Prior to the Separation, the Company did not operate as a standalone business and the Condensed Consolidated Financial Statements were derived from the consolidated financial statements and accounting records of Merck. The following disclosure summarizes activity between the Company and Merck up to the Separation, including the affiliates of Merck that were not part of the Separation.

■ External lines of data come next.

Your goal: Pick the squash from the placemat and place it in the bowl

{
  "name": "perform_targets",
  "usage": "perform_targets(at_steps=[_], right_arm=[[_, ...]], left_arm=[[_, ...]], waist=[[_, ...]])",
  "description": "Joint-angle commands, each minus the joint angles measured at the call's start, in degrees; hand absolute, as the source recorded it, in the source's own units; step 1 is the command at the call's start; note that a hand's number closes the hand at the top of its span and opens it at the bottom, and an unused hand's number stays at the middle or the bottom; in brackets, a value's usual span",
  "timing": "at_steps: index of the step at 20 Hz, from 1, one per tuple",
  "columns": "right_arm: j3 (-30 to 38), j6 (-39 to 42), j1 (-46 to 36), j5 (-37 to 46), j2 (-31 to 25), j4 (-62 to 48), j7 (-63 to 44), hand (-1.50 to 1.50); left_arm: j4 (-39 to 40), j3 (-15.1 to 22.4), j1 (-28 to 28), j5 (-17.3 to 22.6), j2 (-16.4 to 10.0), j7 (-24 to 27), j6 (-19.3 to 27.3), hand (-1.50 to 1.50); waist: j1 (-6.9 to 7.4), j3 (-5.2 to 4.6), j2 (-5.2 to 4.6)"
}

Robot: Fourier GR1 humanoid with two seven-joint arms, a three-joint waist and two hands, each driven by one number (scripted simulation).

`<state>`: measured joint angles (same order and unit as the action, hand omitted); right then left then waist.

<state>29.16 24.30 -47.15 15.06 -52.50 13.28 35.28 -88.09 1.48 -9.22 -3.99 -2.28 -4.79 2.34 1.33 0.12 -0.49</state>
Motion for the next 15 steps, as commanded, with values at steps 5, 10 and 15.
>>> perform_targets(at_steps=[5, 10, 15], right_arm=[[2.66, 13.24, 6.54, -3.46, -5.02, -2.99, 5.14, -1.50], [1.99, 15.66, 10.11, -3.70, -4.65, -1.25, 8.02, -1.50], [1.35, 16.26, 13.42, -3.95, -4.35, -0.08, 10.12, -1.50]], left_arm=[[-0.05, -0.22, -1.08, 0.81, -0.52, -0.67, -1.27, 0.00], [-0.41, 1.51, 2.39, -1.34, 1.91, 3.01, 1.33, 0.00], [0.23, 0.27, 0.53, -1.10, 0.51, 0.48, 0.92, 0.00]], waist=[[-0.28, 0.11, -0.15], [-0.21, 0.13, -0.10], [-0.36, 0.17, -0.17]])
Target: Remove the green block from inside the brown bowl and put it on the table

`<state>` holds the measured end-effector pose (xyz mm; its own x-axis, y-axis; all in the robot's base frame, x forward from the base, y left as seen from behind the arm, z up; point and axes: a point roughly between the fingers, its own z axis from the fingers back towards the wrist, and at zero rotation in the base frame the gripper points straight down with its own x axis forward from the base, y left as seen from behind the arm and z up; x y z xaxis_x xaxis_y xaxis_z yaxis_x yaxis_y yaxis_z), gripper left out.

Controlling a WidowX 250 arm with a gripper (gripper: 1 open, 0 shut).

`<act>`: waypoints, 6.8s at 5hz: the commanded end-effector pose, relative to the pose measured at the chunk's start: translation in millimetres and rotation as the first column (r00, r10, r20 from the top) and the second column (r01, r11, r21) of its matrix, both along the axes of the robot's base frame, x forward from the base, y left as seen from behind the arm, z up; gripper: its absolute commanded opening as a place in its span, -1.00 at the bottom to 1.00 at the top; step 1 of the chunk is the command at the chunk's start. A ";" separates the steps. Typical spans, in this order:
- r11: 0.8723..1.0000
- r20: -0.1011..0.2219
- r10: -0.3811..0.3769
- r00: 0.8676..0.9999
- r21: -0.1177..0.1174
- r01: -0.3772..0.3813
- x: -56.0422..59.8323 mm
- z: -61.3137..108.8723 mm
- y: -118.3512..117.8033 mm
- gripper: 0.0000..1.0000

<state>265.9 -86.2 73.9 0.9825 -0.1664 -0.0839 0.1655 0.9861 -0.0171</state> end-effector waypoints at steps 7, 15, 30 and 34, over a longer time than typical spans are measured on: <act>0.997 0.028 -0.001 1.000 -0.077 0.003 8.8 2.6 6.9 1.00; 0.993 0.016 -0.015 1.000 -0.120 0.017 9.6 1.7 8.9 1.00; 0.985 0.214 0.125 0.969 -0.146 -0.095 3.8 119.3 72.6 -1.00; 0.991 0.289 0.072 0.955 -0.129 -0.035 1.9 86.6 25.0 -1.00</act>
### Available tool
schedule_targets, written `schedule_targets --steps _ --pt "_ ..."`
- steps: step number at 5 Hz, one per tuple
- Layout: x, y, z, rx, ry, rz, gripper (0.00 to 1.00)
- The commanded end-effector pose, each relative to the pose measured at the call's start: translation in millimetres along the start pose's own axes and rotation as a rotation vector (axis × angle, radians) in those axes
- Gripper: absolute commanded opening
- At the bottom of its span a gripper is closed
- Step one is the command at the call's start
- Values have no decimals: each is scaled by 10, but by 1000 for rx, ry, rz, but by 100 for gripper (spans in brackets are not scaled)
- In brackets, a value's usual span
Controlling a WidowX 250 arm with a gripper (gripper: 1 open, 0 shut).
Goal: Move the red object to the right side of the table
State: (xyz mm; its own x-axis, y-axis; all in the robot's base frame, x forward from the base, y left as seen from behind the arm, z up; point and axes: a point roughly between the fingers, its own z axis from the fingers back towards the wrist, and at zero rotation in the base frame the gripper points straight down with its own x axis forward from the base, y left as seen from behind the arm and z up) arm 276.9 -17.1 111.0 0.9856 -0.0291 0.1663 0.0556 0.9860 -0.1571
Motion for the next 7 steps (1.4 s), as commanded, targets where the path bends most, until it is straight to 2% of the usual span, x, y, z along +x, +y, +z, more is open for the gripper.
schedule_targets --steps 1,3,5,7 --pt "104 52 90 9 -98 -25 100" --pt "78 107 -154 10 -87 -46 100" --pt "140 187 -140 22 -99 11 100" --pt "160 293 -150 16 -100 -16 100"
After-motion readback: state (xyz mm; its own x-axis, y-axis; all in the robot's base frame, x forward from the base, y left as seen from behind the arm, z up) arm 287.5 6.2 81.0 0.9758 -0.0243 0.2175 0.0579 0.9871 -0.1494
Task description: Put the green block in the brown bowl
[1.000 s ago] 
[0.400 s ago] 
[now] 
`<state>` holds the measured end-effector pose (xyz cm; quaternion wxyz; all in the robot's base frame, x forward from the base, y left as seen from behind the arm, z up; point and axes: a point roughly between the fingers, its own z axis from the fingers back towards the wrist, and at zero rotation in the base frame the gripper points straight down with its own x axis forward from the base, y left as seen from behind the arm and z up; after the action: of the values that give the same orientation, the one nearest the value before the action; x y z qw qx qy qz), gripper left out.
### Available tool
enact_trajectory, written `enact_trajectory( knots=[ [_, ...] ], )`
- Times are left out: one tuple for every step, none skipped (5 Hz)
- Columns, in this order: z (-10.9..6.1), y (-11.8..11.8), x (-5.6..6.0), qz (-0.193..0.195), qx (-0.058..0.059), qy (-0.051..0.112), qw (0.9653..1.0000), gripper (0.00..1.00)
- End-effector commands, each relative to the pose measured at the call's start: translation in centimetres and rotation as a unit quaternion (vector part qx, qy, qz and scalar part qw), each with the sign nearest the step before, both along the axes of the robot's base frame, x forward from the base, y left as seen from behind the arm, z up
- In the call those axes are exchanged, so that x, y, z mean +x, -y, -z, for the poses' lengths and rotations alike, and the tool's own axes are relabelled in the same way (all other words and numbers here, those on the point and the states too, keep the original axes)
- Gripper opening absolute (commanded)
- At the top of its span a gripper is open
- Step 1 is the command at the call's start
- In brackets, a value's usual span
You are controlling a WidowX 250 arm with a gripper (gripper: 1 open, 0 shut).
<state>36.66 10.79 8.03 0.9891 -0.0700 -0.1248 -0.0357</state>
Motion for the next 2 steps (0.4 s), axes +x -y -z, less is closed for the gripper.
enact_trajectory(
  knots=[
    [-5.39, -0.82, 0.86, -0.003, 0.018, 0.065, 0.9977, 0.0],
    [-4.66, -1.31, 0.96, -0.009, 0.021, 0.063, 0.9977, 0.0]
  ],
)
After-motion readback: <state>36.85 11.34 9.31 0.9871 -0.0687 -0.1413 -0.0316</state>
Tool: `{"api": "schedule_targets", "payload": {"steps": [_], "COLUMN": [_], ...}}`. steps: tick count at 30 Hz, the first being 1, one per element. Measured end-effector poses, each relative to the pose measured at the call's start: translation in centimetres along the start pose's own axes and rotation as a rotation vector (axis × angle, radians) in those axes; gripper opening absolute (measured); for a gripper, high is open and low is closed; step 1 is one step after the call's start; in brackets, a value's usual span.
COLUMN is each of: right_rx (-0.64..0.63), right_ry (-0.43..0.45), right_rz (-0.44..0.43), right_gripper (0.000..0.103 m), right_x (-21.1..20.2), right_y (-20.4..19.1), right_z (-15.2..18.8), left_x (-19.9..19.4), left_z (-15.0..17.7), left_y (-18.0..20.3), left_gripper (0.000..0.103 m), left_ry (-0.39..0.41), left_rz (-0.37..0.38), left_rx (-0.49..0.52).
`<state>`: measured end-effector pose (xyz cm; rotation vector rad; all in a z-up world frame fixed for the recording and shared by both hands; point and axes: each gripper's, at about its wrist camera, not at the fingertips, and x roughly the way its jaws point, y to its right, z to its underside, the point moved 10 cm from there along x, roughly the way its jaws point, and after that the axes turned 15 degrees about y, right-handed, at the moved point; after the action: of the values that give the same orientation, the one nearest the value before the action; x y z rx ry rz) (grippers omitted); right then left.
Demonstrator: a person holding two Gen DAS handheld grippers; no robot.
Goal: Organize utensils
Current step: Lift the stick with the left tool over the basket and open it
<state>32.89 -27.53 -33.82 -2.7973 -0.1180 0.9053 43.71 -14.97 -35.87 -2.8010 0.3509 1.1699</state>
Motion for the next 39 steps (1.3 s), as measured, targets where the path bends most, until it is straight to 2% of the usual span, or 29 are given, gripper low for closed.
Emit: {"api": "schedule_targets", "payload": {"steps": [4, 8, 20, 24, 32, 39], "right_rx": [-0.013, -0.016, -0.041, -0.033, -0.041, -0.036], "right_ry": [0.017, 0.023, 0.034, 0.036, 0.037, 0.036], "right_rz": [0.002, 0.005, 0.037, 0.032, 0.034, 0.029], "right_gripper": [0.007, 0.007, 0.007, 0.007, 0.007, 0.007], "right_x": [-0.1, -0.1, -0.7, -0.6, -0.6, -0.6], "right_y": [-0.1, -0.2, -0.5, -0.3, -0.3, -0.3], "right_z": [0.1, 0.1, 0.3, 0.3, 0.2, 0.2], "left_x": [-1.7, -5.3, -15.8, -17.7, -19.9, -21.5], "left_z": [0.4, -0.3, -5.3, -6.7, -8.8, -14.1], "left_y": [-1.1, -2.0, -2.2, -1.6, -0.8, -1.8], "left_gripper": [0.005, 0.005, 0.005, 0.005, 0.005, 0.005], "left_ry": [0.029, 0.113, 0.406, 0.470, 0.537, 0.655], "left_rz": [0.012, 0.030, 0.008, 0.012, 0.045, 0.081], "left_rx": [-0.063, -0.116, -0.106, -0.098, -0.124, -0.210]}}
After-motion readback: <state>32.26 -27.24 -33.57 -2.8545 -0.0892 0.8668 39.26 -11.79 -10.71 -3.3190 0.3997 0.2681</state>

Cost allocations from Merck
Merck provided significant corporate, manufacturing, selling, marketing, administrative, research services and resources to the Company. The Condensed Consolidated Financial Statements reflect an allocation of these costs. Some of these services continue to be provided by Merck to the Company on a temporary basis under the Transition Services Agreement. The allocations reflected in the Condensed Consolidated Statements of Income for continuing operations are as follows:
Three Months Ended June 30, Six Months Ended June 30,
($ in millions) 2022 2021 2022 2021
Cost of sales $ —  $ 13  $ —  $ 69 
Selling, general and administrative —  46  —  134 
Research and development —  10  —  35 
$ —  $ 69  $ —  $ 238 
Management believes these cost allocations are a reasonable reflection of the utilization of services provided to, or the benefit derived by, the Company during the periods presented. The allocations may not, however, be indicative of the actual expenses that would have been incurred had the Company operated as a standalone public company at the time. Actual costs that may have been incurred if the Company had been a standalone public company would depend on a number of factors, including the chosen organizational structure, whether functions were outsourced or performed by the Company’s employees and strategic decisions made in areas such as manufacturing, selling, information technology and infrastructure.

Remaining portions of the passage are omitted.